Reuters notes that the Russian coronavirus taskforce confirmed 25,704 new Covid infections in the last 24 hours.
It said the official national case tally now stood at 5,907,999 and the national death toll had risen to 146,868.
It is worth remembering that the federal statistics agency in Russia has kept a separate count and it says the country recorded about 290,000 deaths related to Covid from April 2020 to May 2021, which is nearly double the official figures.
Shaun Keasey is the general manager of Gorgeous nightclub in Dudley, in England’s West Midlands. He has been on Sky News explaining the precautions staff will be taking when they reopen on 19 July and they are … not much, to be honest.
He told Sky News:
We were expecting this huge freedom celebration. It’s not quite turning out that way though, with cases rising, but we’ve got to make the best of it. We’re a bit nervous, but we can’t wait to open the doors of the club, which will happen at one second past midnight from Sunday going into Monday.

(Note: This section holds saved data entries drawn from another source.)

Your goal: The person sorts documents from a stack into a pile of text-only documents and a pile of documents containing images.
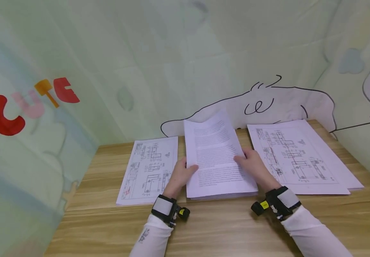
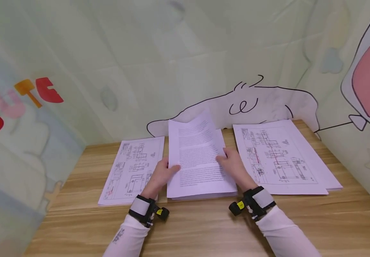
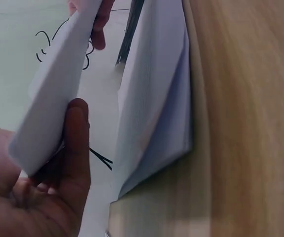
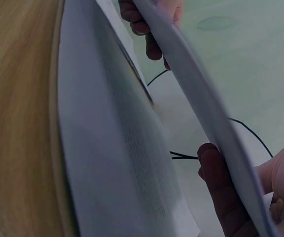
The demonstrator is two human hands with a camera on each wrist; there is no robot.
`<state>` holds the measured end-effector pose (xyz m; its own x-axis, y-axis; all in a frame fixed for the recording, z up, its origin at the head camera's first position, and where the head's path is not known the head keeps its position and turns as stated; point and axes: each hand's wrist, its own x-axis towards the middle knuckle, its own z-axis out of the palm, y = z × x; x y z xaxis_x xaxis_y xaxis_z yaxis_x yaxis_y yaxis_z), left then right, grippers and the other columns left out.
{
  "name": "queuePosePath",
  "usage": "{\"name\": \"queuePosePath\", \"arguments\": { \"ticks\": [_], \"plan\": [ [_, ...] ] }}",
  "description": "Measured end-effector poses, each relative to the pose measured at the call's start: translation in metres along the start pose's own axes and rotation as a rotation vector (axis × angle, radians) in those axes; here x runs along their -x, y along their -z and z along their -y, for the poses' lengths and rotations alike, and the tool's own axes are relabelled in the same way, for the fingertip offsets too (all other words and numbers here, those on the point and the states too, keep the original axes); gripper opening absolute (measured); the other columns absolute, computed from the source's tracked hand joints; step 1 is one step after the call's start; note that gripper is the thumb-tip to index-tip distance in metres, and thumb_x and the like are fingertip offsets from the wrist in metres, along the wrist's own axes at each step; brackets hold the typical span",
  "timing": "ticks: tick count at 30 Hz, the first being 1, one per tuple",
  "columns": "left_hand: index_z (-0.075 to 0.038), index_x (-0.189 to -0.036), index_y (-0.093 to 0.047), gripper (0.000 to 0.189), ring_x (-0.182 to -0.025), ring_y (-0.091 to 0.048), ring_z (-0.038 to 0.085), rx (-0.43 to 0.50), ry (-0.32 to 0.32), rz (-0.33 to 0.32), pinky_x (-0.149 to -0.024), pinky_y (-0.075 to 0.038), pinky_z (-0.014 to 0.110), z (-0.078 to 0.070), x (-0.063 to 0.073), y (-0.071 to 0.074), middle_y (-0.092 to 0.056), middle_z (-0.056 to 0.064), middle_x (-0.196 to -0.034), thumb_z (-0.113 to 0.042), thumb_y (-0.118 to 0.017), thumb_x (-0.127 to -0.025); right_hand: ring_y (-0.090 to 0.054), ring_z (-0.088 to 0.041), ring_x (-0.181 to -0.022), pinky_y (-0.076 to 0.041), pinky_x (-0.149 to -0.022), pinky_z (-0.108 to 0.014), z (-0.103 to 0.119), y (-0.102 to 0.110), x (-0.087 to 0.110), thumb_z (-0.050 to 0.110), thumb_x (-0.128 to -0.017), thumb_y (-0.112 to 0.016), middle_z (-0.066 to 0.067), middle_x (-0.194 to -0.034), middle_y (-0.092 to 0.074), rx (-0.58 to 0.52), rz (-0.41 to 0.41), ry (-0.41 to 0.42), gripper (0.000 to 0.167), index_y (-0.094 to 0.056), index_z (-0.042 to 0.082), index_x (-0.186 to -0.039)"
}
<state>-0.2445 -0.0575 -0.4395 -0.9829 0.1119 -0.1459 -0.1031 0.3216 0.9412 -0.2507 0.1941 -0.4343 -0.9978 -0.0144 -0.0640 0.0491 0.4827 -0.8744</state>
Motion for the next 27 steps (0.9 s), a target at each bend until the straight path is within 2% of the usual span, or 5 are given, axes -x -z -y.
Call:
{"name": "queuePosePath", "arguments": {
  "ticks": [8,12,17,24,27],
  "plan": [
    [-0.005,-0.118,-0.057,0.037,-0.073,-0.059,0.014,-0.095,0.053,0.009,-0.061,-0.046,0.024,0.0078,-0.0099,0.0016,-0.063,0.003,-0.088,-0.008,-0.055,-0.082,-0.047,-0.043,-0.113,-0.042,-0.088,-0.050,-0.0070,-0.0037,0.0002,0.013,-0.090,-0.052,-0.033,-0.125,-0.045,0.243,-0.076,0.070,0.051,-0.037,-0.014,-0.130],
    [-0.003,-0.125,-0.053,0.045,-0.069,-0.057,0.013,-0.117,0.066,-0.016,-0.055,-0.044,0.023,0.0081,-0.0108,0.0021,-0.061,0.004,-0.085,-0.003,-0.054,-0.079,-0.058,-0.036,-0.094,-0.049,-0.070,-0.039,-0.0088,-0.0065,-0.0001,0.005,-0.086,-0.052,-0.034,-0.121,-0.048,0.300,-0.104,0.099,0.050,-0.036,-0.013,-0.131],
    [-0.002,-0.122,-0.055,0.043,-0.066,-0.058,0.015,-0.157,0.064,-0.035,-0.054,-0.046,0.024,0.0028,-0.0100,0.0057,-0.062,0.005,-0.082,-0.003,-0.056,-0.079,-0.060,-0.028,-0.073,-0.042,-0.050,-0.028,-0.0089,-0.0077,-0.0036,0.002,-0.083,-0.055,-0.034,-0.118,-0.050,0.359,-0.121,0.129,0.058,-0.032,-0.010,-0.135],
    [-0.002,-0.115,-0.060,0.038,-0.058,-0.057,0.014,-0.301,0.018,-0.041,-0.049,-0.043,0.022,0.0026,-0.0084,0.0078,-0.060,0.004,-0.072,-0.005,-0.062,-0.077,-0.049,-0.043,-0.109,-0.047,-0.075,-0.044,-0.0101,-0.0037,-0.0008,-0.004,-0.079,-0.058,-0.033,-0.130,-0.039,0.389,-0.091,0.156,0.064,-0.030,-0.008,-0.137],
    [-0.003,-0.093,-0.065,0.018,-0.054,-0.052,0.013,-0.413,-0.003,-0.058,-0.046,-0.038,0.023,0.0025,-0.0078,0.0079,-0.055,0.002,-0.064,-0.007,-0.065,-0.075,-0.039,-0.046,-0.119,-0.041,-0.088,-0.052,-0.0110,-0.0024,-0.0011,-0.003,-0.080,-0.058,-0.031,-0.134,-0.036,0.400,-0.084,0.181,0.061,-0.034,-0.005,-0.136]
  ]
}}
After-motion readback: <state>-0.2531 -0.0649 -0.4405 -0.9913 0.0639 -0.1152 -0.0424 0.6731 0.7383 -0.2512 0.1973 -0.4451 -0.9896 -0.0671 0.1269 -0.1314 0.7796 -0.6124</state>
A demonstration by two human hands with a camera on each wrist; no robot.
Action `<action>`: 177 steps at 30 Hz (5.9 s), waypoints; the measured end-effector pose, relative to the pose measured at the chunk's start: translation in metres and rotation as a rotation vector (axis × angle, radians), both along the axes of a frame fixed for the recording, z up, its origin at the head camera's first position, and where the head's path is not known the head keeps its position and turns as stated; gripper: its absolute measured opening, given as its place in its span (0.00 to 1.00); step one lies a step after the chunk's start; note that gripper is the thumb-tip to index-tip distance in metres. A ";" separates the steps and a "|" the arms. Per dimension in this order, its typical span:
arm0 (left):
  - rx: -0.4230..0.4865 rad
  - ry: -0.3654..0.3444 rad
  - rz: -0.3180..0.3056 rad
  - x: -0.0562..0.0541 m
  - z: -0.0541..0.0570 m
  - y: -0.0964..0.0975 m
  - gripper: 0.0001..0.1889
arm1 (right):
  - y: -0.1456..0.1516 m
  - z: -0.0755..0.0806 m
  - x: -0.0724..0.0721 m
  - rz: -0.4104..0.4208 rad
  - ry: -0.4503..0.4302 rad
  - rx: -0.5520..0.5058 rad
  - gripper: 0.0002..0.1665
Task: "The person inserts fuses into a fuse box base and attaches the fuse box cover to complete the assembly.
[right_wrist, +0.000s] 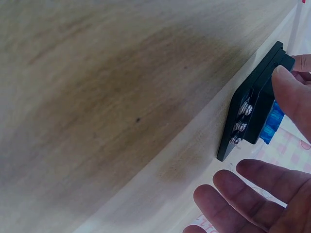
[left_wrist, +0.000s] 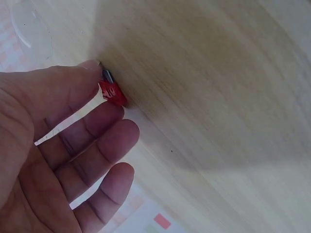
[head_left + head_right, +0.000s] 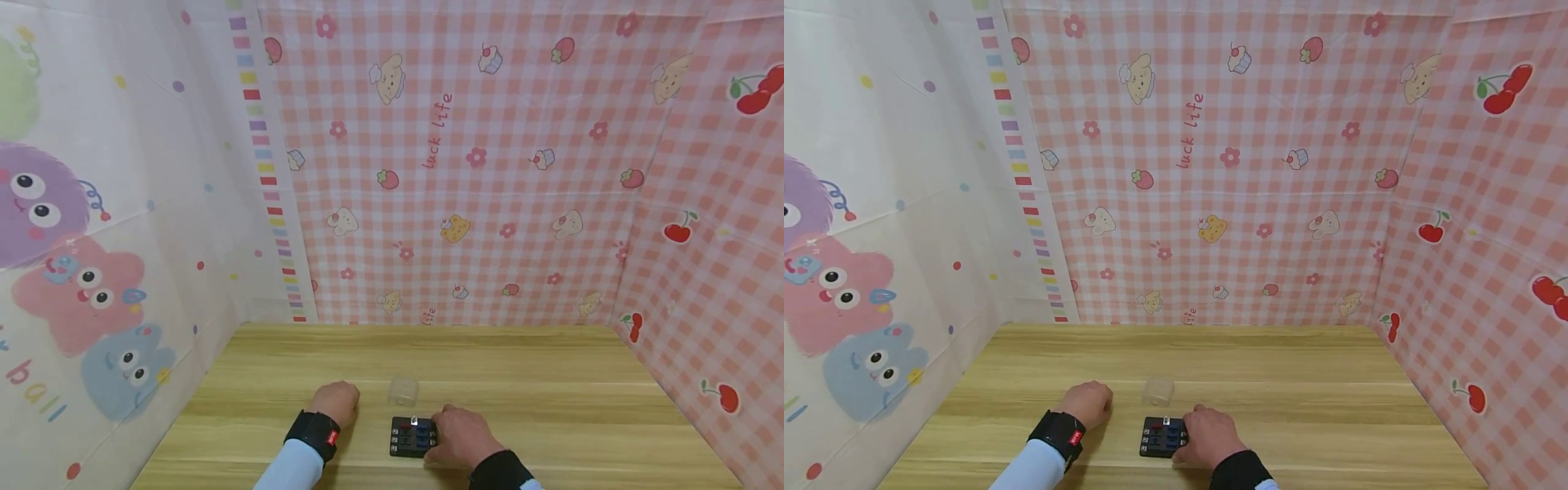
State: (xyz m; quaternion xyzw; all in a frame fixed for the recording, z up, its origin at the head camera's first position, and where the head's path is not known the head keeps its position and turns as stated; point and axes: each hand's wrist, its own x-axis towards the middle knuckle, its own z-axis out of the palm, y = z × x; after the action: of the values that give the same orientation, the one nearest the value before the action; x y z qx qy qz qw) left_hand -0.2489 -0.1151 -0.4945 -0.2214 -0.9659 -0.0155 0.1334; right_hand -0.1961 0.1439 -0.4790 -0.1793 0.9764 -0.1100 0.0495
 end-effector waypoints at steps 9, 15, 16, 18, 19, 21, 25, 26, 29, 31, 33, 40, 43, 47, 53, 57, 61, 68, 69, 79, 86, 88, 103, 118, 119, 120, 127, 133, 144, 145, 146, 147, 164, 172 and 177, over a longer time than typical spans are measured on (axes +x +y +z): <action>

Asked about whether people would need to check in or show vaccination proof or test results, Keasey said:
No, we won’t be insisting on that. The majority of our customers are younger people. They haven’t yet had the opportunity to have two jabs. If anyone wants to wear a mask, they’re free to wear it. There will still be hand sanitisation points to make sure that we encourage the best personal hygiene, but we just want to get on with business now. We will still have our entry procedures where you show your age, and the door staff will be looking for people who potentially don’t look well. But other than that, you know, we’re a nightclub, we’re not a medical facility.
Good luck if you are working there, I guess.